What you need to do:
One line at a time, check the entries below for the word "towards", and copy each line that has it.

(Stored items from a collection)
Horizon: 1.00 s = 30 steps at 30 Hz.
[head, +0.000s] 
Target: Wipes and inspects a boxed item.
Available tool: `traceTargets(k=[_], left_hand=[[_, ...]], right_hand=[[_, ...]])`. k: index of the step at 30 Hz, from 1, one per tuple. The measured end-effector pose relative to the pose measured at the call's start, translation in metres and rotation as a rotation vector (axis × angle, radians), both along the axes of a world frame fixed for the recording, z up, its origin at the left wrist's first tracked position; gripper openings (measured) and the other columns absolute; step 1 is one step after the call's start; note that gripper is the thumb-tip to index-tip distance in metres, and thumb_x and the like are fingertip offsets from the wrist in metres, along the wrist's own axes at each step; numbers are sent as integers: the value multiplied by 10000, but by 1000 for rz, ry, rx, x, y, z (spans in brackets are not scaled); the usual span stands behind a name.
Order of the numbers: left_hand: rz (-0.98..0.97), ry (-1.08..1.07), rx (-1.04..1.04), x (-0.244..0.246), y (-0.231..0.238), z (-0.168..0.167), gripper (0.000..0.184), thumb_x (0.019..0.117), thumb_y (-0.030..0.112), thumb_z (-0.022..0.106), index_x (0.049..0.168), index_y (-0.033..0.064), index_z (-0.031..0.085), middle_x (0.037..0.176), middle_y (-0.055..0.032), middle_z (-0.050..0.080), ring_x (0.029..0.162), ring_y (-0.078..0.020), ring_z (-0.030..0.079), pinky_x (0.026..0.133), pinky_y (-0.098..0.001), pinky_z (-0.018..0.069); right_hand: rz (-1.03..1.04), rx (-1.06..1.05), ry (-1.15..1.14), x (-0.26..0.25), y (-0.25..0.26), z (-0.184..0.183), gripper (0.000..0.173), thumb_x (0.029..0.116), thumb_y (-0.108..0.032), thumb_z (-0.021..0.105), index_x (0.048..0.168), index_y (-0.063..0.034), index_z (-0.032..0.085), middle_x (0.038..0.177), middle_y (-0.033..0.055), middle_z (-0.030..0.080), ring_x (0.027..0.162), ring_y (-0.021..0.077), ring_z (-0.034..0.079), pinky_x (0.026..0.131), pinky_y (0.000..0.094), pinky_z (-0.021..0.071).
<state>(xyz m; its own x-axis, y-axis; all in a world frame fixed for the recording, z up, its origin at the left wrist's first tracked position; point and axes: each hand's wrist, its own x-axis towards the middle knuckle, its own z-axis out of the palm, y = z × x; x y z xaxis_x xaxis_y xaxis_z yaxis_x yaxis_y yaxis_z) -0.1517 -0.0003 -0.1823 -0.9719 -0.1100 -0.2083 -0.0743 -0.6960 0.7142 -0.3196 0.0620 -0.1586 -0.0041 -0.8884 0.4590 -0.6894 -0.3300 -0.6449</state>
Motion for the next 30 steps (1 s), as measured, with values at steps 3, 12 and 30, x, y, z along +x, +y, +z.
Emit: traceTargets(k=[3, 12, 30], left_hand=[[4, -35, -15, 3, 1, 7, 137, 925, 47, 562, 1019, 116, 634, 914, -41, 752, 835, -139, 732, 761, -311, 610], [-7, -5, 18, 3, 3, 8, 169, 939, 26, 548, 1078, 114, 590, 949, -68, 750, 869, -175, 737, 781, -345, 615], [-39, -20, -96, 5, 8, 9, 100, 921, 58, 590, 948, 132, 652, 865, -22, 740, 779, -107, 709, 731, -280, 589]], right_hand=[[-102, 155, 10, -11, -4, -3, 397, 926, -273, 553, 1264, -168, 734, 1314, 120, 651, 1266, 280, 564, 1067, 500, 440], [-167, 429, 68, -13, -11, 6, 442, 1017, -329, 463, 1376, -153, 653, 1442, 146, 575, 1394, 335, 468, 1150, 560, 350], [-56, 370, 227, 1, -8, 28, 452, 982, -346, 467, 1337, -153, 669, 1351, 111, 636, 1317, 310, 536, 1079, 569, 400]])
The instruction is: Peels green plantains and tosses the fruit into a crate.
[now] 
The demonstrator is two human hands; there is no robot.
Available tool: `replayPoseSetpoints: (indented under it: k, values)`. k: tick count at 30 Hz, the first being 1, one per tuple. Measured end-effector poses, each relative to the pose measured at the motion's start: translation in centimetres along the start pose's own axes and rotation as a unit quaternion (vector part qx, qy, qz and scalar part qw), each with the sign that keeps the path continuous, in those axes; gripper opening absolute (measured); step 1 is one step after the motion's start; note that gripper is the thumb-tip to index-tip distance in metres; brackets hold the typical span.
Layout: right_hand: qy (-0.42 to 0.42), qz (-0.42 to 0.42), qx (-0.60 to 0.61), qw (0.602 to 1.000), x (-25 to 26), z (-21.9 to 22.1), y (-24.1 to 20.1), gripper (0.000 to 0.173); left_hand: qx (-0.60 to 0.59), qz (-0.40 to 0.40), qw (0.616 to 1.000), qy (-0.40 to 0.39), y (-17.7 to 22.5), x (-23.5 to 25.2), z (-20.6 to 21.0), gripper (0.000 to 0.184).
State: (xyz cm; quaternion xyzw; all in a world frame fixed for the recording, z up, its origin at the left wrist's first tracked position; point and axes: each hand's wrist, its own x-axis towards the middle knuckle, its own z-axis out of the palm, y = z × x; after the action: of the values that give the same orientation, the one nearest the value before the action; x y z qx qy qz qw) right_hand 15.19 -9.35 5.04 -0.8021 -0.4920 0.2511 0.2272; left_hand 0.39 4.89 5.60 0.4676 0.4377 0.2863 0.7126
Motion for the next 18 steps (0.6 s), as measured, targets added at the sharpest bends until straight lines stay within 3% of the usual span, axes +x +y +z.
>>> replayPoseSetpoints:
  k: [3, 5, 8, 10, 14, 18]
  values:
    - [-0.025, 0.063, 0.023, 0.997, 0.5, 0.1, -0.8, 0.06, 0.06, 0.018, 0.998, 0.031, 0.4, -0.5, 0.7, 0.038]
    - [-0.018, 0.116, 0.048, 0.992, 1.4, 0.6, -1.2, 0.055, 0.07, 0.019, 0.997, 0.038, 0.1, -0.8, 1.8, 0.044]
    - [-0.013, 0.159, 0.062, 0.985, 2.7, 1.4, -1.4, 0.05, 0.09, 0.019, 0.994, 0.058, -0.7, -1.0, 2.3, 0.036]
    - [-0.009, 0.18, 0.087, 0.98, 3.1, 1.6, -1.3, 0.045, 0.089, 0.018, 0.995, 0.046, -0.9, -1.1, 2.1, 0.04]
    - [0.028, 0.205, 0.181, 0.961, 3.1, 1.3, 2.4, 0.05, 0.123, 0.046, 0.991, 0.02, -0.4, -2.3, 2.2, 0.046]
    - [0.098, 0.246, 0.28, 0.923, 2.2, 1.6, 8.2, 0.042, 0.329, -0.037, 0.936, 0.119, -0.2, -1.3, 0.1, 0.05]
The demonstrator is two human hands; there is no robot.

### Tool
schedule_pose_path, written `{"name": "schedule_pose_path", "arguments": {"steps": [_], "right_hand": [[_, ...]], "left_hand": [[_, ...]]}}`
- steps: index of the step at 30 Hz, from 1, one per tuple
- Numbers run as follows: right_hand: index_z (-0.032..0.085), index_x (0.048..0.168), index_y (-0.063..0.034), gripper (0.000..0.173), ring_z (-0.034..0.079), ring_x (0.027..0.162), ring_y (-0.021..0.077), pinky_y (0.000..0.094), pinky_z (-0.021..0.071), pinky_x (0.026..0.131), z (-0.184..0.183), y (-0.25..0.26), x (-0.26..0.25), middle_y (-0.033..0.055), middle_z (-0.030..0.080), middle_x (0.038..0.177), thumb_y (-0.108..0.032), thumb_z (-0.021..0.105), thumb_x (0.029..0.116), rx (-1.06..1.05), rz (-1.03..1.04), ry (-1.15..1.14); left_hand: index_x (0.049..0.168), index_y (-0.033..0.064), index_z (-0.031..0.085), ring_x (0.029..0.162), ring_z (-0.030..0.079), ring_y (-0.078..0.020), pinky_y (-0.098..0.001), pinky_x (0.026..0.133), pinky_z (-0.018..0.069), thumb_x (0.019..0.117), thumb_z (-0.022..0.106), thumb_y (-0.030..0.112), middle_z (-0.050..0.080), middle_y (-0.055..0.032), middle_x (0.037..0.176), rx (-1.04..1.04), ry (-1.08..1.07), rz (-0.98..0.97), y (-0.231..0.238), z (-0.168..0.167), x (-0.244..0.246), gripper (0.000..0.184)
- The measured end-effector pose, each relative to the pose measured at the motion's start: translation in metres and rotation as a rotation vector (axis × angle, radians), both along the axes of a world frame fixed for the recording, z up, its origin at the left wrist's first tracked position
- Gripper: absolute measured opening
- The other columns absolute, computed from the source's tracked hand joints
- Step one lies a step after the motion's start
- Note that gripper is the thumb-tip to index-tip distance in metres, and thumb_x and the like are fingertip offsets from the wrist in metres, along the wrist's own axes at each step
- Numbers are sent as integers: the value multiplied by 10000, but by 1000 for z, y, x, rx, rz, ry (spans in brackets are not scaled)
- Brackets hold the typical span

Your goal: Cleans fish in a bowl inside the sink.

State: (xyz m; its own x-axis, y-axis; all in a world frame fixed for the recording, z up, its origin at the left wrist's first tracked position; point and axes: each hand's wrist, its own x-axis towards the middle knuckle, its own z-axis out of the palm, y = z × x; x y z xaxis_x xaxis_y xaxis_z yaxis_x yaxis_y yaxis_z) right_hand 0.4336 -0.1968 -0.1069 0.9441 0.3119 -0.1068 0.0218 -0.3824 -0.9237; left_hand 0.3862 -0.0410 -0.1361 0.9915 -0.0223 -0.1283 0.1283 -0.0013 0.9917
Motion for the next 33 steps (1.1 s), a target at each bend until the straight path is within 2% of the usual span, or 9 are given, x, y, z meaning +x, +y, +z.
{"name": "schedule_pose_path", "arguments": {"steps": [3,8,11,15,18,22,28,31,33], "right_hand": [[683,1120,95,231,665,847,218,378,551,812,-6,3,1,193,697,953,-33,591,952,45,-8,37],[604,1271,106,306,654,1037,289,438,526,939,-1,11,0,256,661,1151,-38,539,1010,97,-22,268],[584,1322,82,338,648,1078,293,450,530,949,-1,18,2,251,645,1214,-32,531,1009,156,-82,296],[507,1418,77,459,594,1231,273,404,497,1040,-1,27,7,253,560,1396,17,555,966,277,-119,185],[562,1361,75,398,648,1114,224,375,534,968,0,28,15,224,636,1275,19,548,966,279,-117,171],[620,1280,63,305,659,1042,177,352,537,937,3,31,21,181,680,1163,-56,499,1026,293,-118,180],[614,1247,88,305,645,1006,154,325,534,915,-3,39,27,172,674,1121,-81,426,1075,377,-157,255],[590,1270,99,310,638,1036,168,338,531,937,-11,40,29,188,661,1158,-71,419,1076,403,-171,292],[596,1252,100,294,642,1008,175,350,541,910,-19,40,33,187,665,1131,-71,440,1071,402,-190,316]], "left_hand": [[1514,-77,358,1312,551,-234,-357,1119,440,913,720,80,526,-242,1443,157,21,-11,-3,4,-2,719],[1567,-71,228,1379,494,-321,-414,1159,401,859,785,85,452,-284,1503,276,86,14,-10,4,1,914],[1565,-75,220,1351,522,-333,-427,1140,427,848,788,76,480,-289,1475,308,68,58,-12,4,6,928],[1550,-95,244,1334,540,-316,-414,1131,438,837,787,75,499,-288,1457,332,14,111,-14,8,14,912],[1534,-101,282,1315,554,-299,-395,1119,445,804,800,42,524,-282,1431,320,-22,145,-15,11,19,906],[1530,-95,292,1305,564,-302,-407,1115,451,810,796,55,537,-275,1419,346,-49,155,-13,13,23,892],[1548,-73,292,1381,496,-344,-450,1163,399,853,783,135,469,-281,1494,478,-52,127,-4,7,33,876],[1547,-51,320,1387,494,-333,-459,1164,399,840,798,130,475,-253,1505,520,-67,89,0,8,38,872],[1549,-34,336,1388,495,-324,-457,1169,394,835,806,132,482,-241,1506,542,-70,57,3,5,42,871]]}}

Response below:
<state>(xyz m; its own x-axis, y-axis; all in a world frame fixed for the recording, z up, its origin at the left wrist's first tracked position; point and axes: each hand's wrist, its own x-axis towards the middle knuckle, its own z-axis out of the palm, y = z × x; x y z xaxis_x xaxis_y xaxis_z yaxis_x yaxis_y yaxis_z) -0.1517 -0.0003 -0.1823 -0.9719 -0.1100 -0.2083 -0.0743 -0.6960 0.7142 -0.3196 0.0620 -0.1586 -0.0041 -0.8884 0.4590 -0.6894 -0.3300 -0.6449</state>
State: (xyz cm; quaternion xyzw; all in a world frame fixed for the recording, z up, its origin at the left wrist's first tracked position; point and axes: each hand's wrist, its own x-axis towards the middle knuckle, its own z-axis out of the palm, y = z × x; after the action: of the values that give the same orientation, the one nearest the value before the action; x y z qx qy qz qw) right_hand 15.19 -9.35 5.04 -0.8021 -0.4920 0.2511 0.2272; left_hand 0.39 4.89 5.60 0.4676 0.4377 0.2863 0.7126
State: (xyz m; its own x-axis, y-axis; all in a world frame fixed for the recording, z up, its origin at the left wrist's first tracked position; point and axes: each hand's wrist, its own x-axis towards the middle knuckle, its own z-axis out of the palm, y = z × x; x y z xaxis_x xaxis_y xaxis_z yaxis_x yaxis_y yaxis_z) right_hand 0.4336 -0.1968 -0.1069 0.9441 0.3119 -0.1068 0.0218 -0.3824 -0.9237; left_hand 0.3862 -0.0410 -0.1361 0.9915 -0.0223 -0.1283 0.1283 -0.0013 0.9917

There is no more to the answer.